Filed under: banking, economy, recession — Tags: , , , , — digitaleconomy @ 11:21 am

economic tsunamiThe Dallas Fed’s latest manufacturing gauge has imploded! It fell to -17.5 from -7.4, the worst reading in 11 months. The New York and Philadelphia indices tanked, and the overall plunge in these up-to-date manufacturing surveys over the past couple of months is one of the worst on record!

The Wall Street Journal reported on Monday …

“The Federal Reserve is just days away from ending one of the major steps to aid the U.S. economy — but the effort has done little to solve the original problem: The government and individuals alike are still heavily in debt.”

The Journal goes on to make the same argument:

“The fundamental problem is that reversing the trend of piling on the debt requires some combination of cutting spending, growing income or the economy, and inflation. But wage growth is stagnant and home prices, which underpin much of the debt problem, are still falling.

“Meanwhile, in a vicious circle, businesses aren’t hiring or investing because they know consumers are tapped out.
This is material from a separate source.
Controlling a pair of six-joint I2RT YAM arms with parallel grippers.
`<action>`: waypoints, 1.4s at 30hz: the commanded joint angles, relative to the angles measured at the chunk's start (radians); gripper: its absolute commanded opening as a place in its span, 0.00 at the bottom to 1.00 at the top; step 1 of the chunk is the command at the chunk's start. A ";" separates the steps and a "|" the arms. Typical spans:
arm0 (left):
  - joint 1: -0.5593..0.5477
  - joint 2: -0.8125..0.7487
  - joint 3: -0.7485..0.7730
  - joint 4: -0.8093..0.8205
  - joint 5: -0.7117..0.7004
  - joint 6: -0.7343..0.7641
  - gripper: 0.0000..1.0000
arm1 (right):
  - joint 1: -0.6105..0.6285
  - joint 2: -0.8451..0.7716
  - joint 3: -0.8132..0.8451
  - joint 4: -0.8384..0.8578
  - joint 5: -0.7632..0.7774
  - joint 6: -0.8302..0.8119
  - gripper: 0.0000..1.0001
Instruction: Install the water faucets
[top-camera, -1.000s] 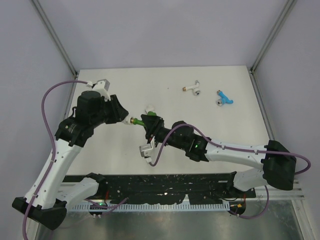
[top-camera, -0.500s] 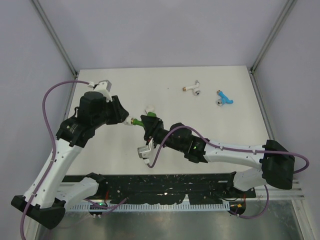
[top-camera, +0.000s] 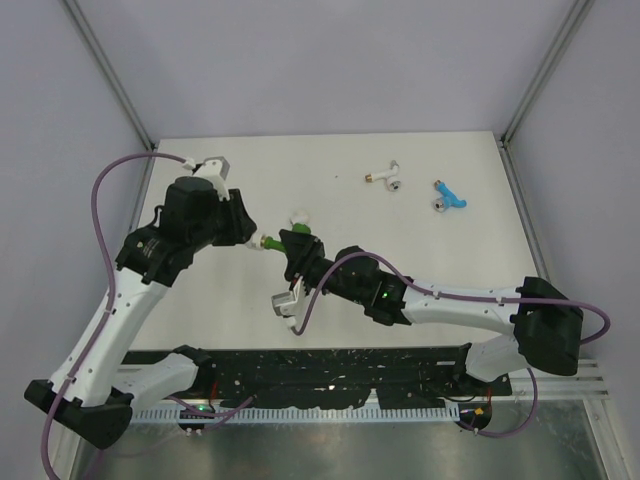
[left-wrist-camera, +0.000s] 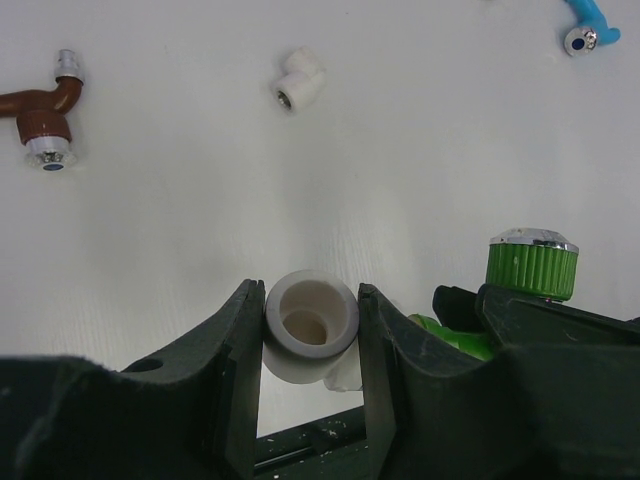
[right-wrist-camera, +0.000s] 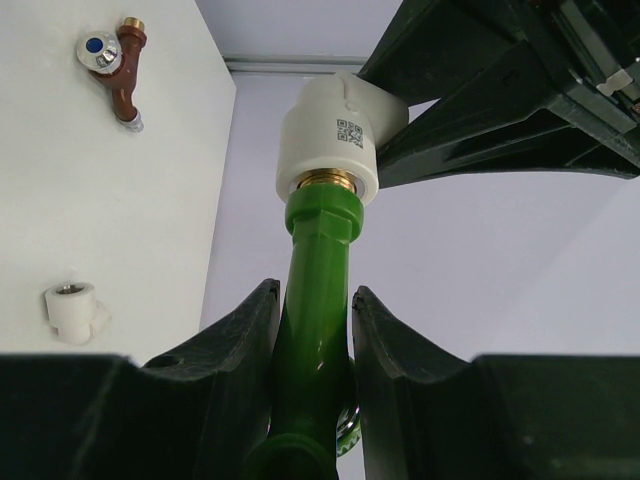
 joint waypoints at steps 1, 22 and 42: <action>-0.013 -0.015 0.063 0.045 0.067 -0.015 0.00 | 0.005 0.018 0.040 0.052 -0.017 0.006 0.05; -0.072 -0.106 -0.090 0.259 0.016 0.007 0.00 | 0.009 -0.032 0.124 -0.126 -0.079 0.361 0.05; -0.078 -0.221 -0.243 0.466 0.028 0.020 0.00 | 0.000 -0.041 0.196 -0.223 -0.128 0.664 0.05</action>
Banks, for their part, are hoarding cash, being stingy with new loans.

Ben Bernanke admitted in his most recent press conference:

“We don’t have a precise read on why this slower pace of growth is persisting … Some of the headwinds that have been concerning us, like the weakness in the financial sector, problems in the housing sector, balance sheet and deleveraging issues, may be stronger and more persistent than we thought.”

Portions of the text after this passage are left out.